Впрочем, на очередных похоронах "негр" вел себя с "юным смышленым современником" как ни в чем не бывало, то есть как бы не избегал его и продолжал говорить умные вещи.

"Какое мне дело до чужих жизней, чужого времени и чужих химер?" - думал юный Николай Иваныч, слушая "негра", но в душе понимал, что лжет себе: вся его жизнь вольно или невольно проходила под тенью старых барбосов, которых он и любил, и ненавидел за власть над собой. Он вспоминал, как любил отца в детстве - до головокружений. Особенно когда тот надевал свой кожаный реглан, фуражку Севморпути и чудно пахнущая кожей планшетка била его по ноге.

"Герои! Рыцари! Брошенные жены, брошенные дети, а теперь и брошенные северные города, которые втягиваются в мерзлоту, чтобы стать предметом изучения нашей дури будущими археологами. Если таковые будут".

Впрочем, следует вернуться во времена, когда некие темные силы (пятая колонна, агенты влияния, по убеждениям стариков) раскачали устои социалистического строя и подорвали веру народа во всепобеждающую силу классового сознания. Надо сказать, что у молодого начальника Авиационно-технической базы (Крестинин-младший сделал блестящую карьеру) не было времени на религию, "философию", а тем паче зубоскальство. Он даже над отцом не подшучивал: тот представлял собой малоинтересную мишень для подначек, так как был начисто лишен чувства юмора. И, как Христос (если верить Иоанну Златоустому), никогда не смеялся.

Глава пятая

Женился Николай Иваныч, как говорили, в подражание одному из самых почитаемых в своей среде героев Севера - Урванцеву, которого видел на похоронах "дяди" Миши несколько лет назад, а потом думал о нем не чаще, чем о белых медведях.

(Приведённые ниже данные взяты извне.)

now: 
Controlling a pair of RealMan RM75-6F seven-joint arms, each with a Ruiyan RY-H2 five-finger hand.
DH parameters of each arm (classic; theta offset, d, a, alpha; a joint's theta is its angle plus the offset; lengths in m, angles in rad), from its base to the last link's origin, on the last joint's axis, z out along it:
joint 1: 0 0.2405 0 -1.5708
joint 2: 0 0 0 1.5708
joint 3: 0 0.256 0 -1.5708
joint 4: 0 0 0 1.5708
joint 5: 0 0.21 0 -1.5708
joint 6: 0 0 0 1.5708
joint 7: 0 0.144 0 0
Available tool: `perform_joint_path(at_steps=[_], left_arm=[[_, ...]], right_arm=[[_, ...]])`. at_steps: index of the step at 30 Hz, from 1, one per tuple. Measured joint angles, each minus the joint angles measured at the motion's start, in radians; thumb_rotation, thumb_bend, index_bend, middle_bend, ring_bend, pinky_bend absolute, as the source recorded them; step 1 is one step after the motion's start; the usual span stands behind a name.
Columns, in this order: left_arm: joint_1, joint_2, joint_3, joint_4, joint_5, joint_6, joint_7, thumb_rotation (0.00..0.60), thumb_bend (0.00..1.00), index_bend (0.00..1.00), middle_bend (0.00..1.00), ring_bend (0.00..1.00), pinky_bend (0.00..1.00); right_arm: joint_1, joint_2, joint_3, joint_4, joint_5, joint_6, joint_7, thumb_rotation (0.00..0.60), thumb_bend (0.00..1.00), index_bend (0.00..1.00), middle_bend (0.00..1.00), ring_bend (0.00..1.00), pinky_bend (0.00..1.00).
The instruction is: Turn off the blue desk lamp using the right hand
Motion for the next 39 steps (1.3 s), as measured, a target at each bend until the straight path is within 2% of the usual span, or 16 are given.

А началось "все" с Матвея Ильича Козлова, знаменитого полярного аса, храбрость которого была равна разве что его скромности. А человек более скромный, чем он, еще не родился. "Мотя" (так его звали в своей среде) давно был на пенсии и время свое проводил при летном отряде в качестве техника по учету. Эта необременительная должность, смеха ради именуемая "начальник штаба эскадрильи", позволяла ему часами сидеть на обочине аэродрома и глядеть, как взлетают и садятся самолеты. И говорить на языке, вне аэродрома непонятном. Все, что вне аэродрома, ему было не интересно, так как не вызывало в памяти никаких ассоциаций и образов. Был он роста небольшого, с густыми белыми волосами на косой пробор, загорелый до черноты, ходил в сером пиджачке букле с обвислыми плечами и никогда не надевал ни орденов, ни колодок. Николай Иваныч любил поболтать со стариком, который про авиацию и авиаторов прошлого знал все. И тот однажды познакомил "молодого современника", получившего некоторую известность среди своих как мастер распутывать причины летных происшествий, с великим Урванцевым. Крестинин-младший никак не мог увидеть в облике этого героя чего-нибудь, отличающего его от людей, мимо которых пройдешь и не заметишь. Сутулый, губастый, в очках. Глядя на более чем неброских на вид героев, Николай Иваныч сделал вдруг неожиданное для себя открытие: герои не похожи на героев. Если следовать такой логике, то люди героической внешности не должны отличаться чрезмерной храбростью.